Task goal: Retype the lines of the material below, exactly and only, from the one containing "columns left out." through the last line, with pictures left out.

═════ Data extract

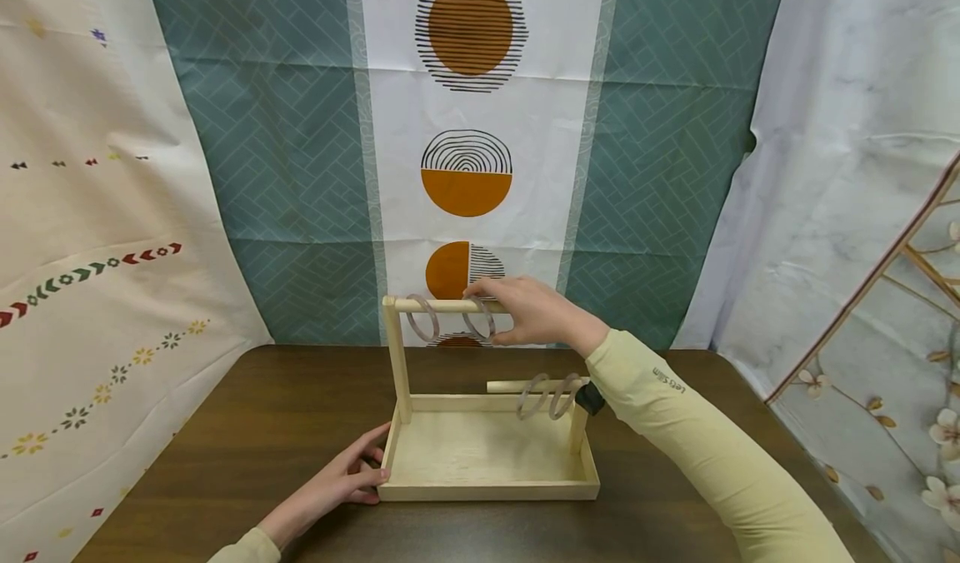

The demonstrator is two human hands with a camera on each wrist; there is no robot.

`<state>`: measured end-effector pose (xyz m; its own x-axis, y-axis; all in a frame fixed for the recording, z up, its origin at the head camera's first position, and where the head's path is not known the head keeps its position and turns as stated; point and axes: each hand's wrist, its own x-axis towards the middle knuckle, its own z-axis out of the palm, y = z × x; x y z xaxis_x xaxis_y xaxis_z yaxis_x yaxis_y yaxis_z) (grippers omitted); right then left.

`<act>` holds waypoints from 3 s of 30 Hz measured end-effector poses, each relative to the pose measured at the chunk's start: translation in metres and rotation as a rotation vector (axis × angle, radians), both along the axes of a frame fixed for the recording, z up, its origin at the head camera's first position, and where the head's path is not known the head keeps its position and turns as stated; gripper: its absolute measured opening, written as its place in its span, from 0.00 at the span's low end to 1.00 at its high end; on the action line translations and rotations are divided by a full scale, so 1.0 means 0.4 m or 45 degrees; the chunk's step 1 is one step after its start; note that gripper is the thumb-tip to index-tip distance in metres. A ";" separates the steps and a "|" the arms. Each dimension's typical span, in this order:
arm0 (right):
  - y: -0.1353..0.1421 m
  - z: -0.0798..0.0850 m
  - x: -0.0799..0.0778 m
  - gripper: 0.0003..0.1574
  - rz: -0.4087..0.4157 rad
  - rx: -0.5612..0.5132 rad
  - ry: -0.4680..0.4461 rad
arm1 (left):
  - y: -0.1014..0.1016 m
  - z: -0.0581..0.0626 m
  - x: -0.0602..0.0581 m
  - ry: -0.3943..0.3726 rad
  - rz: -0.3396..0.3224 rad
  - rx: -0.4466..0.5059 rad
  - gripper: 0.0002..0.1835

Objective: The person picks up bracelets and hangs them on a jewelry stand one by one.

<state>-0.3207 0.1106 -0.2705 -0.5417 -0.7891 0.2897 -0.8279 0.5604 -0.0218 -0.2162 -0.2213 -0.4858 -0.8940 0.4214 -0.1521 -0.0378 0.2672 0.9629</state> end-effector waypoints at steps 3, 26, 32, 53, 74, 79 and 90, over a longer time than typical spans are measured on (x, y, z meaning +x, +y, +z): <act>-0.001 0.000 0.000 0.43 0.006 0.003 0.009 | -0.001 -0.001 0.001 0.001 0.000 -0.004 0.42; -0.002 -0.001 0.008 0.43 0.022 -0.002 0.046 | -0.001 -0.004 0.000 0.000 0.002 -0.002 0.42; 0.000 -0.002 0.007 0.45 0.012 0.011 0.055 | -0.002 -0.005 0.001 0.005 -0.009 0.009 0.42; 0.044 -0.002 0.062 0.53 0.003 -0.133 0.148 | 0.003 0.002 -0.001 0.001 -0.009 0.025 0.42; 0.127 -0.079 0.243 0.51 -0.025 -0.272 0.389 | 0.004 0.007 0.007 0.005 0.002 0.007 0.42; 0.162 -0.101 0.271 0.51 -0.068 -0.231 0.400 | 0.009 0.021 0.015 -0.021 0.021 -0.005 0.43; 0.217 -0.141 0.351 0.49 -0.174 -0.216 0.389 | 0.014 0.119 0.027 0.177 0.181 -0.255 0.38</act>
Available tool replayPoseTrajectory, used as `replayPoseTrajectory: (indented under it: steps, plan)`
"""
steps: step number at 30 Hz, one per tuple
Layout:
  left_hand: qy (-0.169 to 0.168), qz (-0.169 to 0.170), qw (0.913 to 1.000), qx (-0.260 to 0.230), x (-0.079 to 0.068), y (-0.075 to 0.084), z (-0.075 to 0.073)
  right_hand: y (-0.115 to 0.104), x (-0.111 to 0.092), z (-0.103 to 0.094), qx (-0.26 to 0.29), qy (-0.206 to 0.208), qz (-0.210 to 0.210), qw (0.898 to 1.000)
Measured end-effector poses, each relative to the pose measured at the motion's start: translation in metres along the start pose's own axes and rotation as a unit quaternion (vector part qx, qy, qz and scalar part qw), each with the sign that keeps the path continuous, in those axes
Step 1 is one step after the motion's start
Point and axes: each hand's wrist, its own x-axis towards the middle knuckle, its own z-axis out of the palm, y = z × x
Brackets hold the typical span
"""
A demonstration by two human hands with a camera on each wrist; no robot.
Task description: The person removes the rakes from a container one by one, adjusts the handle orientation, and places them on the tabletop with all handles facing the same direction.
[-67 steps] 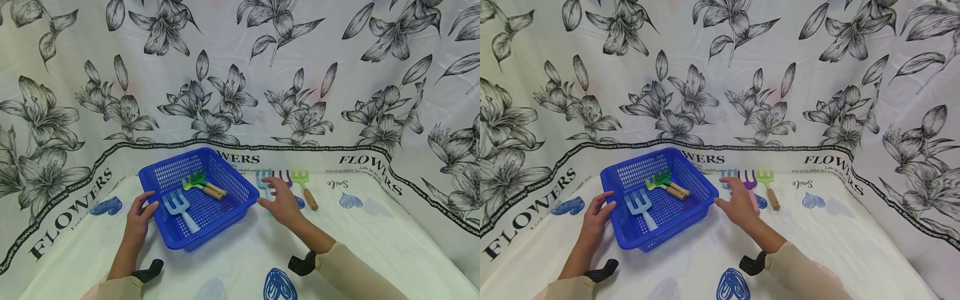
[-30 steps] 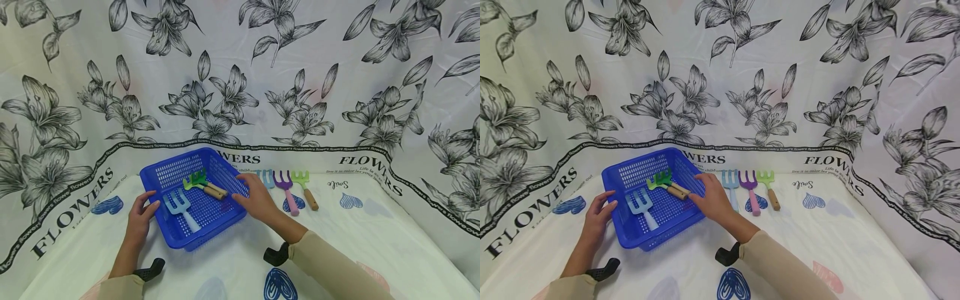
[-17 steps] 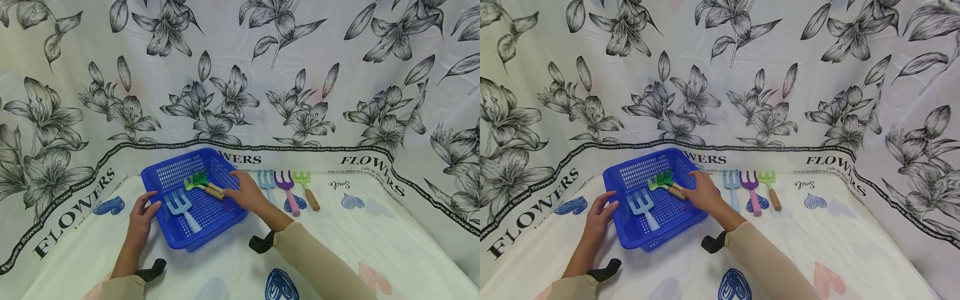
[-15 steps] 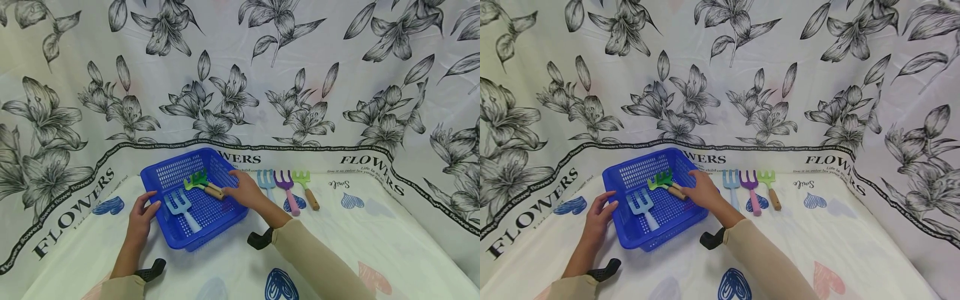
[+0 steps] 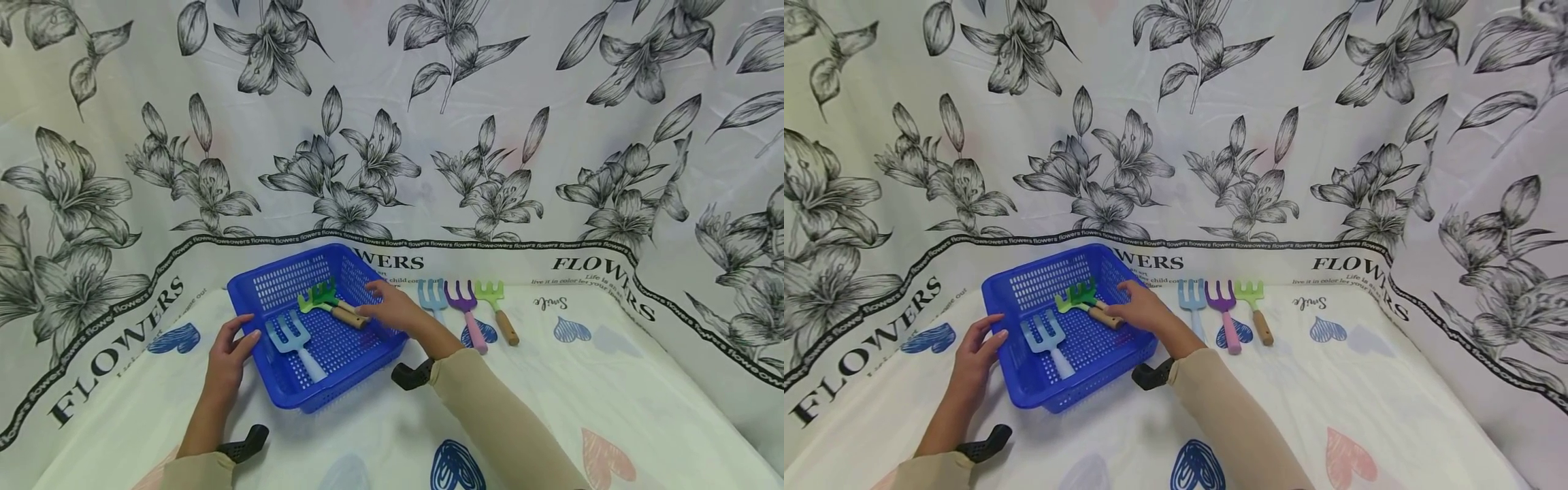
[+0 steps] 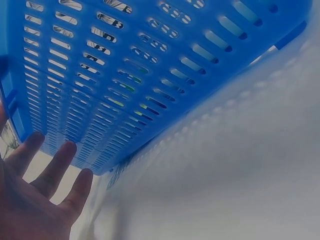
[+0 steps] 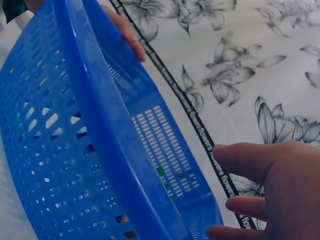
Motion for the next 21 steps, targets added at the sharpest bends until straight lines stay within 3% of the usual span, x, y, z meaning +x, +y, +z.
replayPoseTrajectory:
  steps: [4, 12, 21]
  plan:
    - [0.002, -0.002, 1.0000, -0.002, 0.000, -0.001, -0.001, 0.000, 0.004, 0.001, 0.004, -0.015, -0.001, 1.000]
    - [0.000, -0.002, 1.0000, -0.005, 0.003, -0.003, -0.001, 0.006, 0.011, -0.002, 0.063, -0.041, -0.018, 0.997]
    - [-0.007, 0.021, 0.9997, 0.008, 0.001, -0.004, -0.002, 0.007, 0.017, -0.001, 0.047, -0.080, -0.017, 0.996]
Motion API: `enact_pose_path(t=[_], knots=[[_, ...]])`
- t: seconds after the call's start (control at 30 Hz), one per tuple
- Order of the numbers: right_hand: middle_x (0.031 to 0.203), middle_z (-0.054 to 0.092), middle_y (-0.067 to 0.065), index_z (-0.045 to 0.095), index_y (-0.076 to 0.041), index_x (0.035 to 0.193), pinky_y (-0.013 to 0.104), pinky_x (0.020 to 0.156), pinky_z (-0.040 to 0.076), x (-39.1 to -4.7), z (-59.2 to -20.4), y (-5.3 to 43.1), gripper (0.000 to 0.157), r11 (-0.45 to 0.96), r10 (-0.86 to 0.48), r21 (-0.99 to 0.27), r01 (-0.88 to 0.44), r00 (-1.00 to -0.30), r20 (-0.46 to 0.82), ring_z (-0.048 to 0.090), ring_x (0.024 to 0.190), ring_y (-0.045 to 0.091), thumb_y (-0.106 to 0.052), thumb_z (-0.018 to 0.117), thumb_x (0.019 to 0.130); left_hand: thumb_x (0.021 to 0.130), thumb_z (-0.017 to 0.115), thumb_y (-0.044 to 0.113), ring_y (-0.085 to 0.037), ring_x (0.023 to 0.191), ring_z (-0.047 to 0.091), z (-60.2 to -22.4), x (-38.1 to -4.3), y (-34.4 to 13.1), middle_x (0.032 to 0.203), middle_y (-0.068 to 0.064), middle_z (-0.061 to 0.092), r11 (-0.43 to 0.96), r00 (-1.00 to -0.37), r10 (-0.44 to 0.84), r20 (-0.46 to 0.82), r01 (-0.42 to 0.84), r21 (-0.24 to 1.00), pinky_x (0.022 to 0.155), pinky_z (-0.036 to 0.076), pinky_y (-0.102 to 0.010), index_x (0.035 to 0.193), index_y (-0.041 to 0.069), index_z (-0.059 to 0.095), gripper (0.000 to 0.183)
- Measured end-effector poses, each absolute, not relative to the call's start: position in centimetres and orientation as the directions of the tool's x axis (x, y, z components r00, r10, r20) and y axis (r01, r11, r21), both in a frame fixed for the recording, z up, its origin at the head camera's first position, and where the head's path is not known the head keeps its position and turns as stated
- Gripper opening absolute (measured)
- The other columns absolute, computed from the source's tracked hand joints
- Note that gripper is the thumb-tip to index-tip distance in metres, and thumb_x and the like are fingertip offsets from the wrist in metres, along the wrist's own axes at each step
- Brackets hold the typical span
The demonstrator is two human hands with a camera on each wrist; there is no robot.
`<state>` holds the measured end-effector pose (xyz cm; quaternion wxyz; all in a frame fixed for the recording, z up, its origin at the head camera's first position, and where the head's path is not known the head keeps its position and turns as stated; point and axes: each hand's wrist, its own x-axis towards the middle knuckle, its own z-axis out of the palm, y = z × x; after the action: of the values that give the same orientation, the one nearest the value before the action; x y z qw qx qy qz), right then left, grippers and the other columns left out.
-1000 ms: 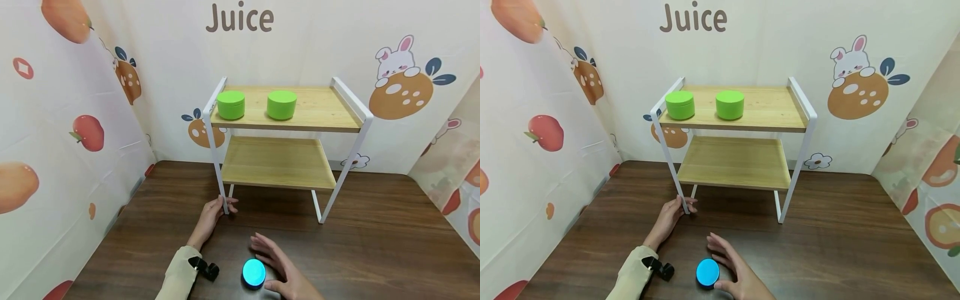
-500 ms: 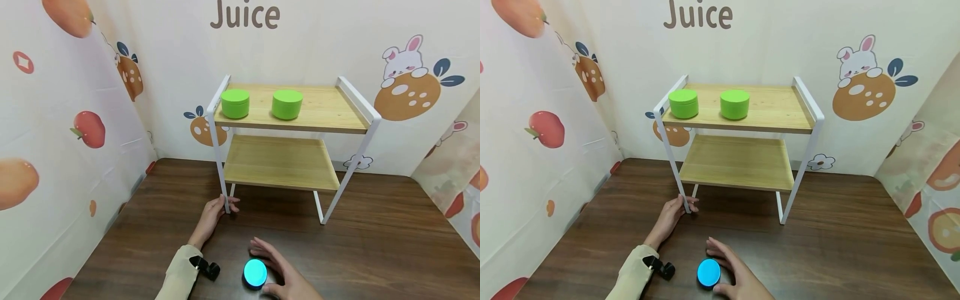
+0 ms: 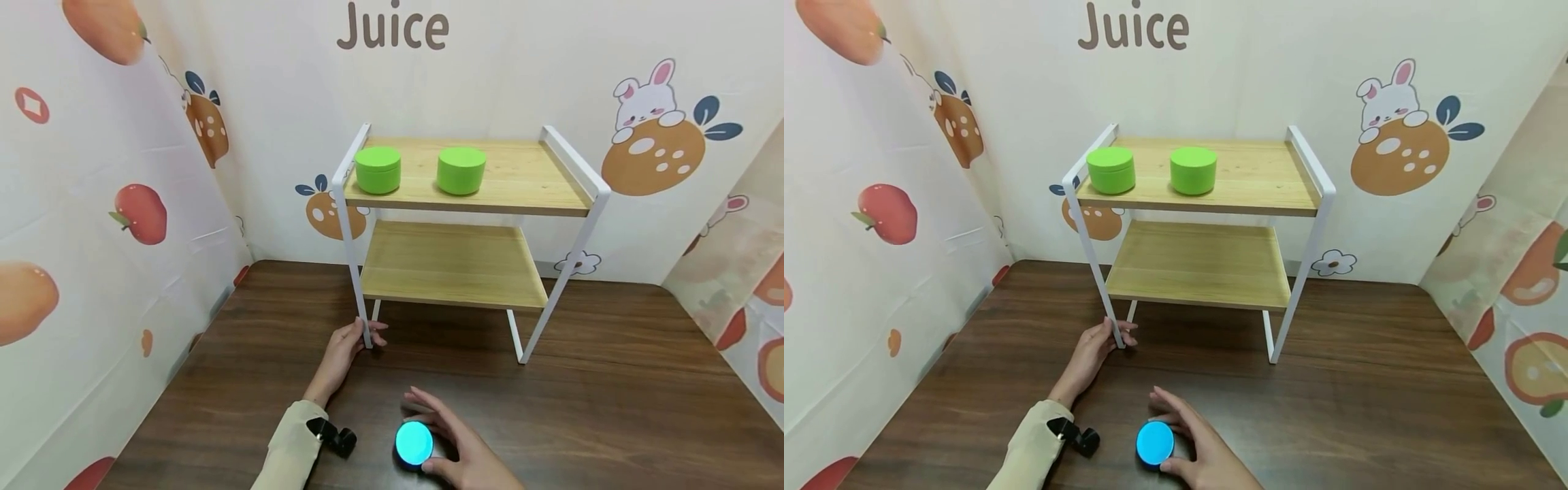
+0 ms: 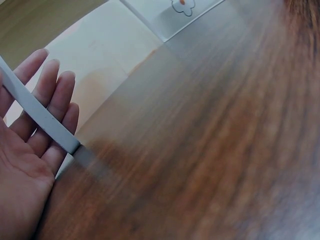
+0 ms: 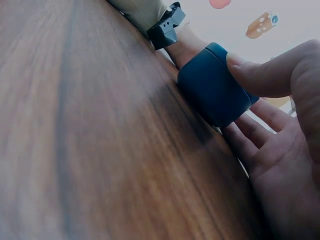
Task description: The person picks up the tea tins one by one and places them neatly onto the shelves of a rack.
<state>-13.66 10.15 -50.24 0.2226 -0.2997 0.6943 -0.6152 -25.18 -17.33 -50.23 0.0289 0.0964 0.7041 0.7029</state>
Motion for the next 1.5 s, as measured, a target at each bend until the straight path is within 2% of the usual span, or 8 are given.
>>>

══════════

Answer section:
`<state>` holds the measured end-effector pose (xyz cm; quaternion wxyz; all in a frame fixed for the recording, z up, its origin at the head camera's first position, and where the head's path is not known the head keeps its position and turns as stated; point and axes: each hand's wrist, its own x-axis towards the middle knuckle, its own z-axis out of the palm, y = z × x; after the action: of the values that give the same orientation, the one nearest the value before the action; x y z qw qx qy qz), right then left, grippers and the other columns left out.
-1000 ms: 
-500 ms: 
+0 ms: 
+0 ms: 
+0 ms: 
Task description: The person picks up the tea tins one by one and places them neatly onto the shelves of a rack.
<state>-13.66 10.15 -50.24 0.2226 -0.2997 0.6943 -0.6152 -25.18 -17.33 -50.23 0.0289 0.0964 0.7041 0.7029</state>
Motion for the next 1.5 s, as measured, a target at each bend until the straight path is within 2% of the usual span, or 8 are given.
>>>

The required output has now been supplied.